La caratteristica professionale degli insegnanti è l’eccedenza cioè aspettarsi l’inaspettabile, vedere positivamente. Giocare come se la classe che io ho di fronte fosse fatta di soggetti più apprezzabili, migliori, che possono essere migliorati: allo stesso tempo questo comporta un’eccedenza di prestazioni, da parte di studenti che, sentendosi investiti di una stima, di una fiducia eccedente, rendono più di quanto darebbero se non ci fosse questa condizione e così pure, nel momento in cui accade questo evento e l’insegnante ha fiducia dei suoi studenti e li tratta meglio, si aspetta da loro di più, i ragazzi -essendo deboli dal punto di vista dell’ autostima (perché la generazione giovanile di oggi è fragile)- sentendosi investiti di questa fiducia restituiscono con prestazioni migliori; la famiglia riconosce nei propri figli i segni dell’umanità che si aspettava (studiano, sono curiosi, imparano, son contenti di andare a scuola) la società concorre felicemente a questo gioco che a questo punto diventa una specie di corsa alle eccedenze, l’azienda fornisce esperti, rende disponibile occasioni di stage, altri soggetti, l’ ente locale, il Museo, eccetera, recuperano capacità educativa, tutti coinvolgono le scuole e accade l’ evento educativo” (D. Nicoli)… come ha origine? l’ origine sta nell’ eccedenza…

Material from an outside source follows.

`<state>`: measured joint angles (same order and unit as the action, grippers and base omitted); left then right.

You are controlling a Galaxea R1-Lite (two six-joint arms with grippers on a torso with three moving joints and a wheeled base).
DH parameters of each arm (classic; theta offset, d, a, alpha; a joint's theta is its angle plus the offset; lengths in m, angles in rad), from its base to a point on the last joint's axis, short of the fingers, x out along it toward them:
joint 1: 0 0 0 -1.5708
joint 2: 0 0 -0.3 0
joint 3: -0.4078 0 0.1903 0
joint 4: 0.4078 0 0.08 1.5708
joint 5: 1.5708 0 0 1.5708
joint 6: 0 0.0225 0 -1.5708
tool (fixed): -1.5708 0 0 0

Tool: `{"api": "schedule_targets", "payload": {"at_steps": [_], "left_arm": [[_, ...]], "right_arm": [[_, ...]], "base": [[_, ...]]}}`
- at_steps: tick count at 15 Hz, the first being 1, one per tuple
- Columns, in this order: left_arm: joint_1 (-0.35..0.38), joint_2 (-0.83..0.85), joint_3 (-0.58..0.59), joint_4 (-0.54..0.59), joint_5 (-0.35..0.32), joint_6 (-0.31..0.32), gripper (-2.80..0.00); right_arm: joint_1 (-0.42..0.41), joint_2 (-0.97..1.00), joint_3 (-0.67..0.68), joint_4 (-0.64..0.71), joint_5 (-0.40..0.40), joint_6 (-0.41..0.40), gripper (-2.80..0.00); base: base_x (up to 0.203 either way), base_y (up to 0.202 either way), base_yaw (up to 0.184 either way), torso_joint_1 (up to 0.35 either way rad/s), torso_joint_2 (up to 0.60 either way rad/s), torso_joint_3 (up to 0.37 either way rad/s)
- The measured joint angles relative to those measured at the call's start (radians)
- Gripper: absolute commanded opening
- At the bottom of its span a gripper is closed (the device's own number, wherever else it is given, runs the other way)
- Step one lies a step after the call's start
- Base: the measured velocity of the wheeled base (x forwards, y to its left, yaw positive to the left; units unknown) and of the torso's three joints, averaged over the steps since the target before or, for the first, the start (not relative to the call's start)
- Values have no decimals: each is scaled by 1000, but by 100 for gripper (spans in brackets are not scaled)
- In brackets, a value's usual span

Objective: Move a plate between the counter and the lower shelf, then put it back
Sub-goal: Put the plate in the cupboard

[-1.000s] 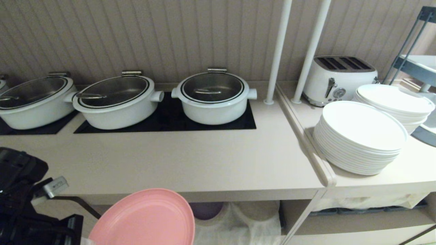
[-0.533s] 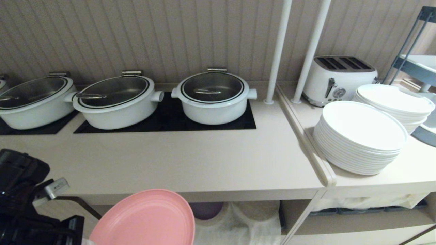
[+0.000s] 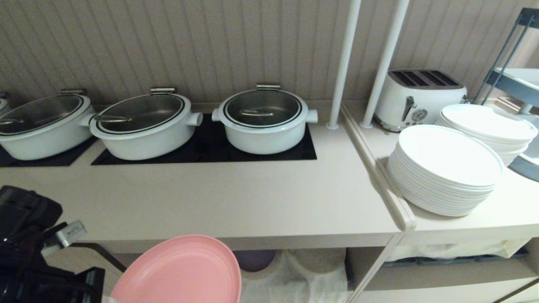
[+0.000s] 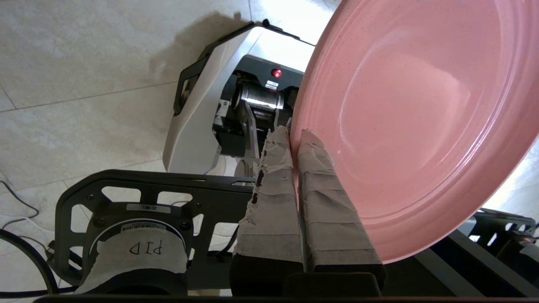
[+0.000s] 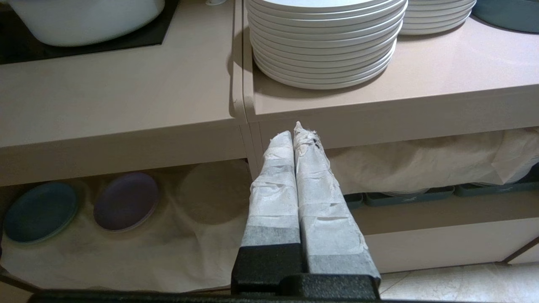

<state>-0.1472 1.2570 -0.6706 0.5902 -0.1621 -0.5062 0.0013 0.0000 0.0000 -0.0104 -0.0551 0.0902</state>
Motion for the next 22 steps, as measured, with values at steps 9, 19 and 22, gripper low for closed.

Ora che abbiamo messo mano abbondantemente alla tecnicalità della costruzione e certificazione delle competenze, ora che abbiamo fatto nostra la logica dell’urgenza sottesa alla loro spendibilità, occorre metter mano all’urgenza di una logica: come riavviare questo gioco di eccedenze e operare una seria ricostruzione dei legami.
Viceversa, il rischio, già attuale, è che nella scuola dei progetti e delle competenze, molto ma molto succeda, e davvero poco accada!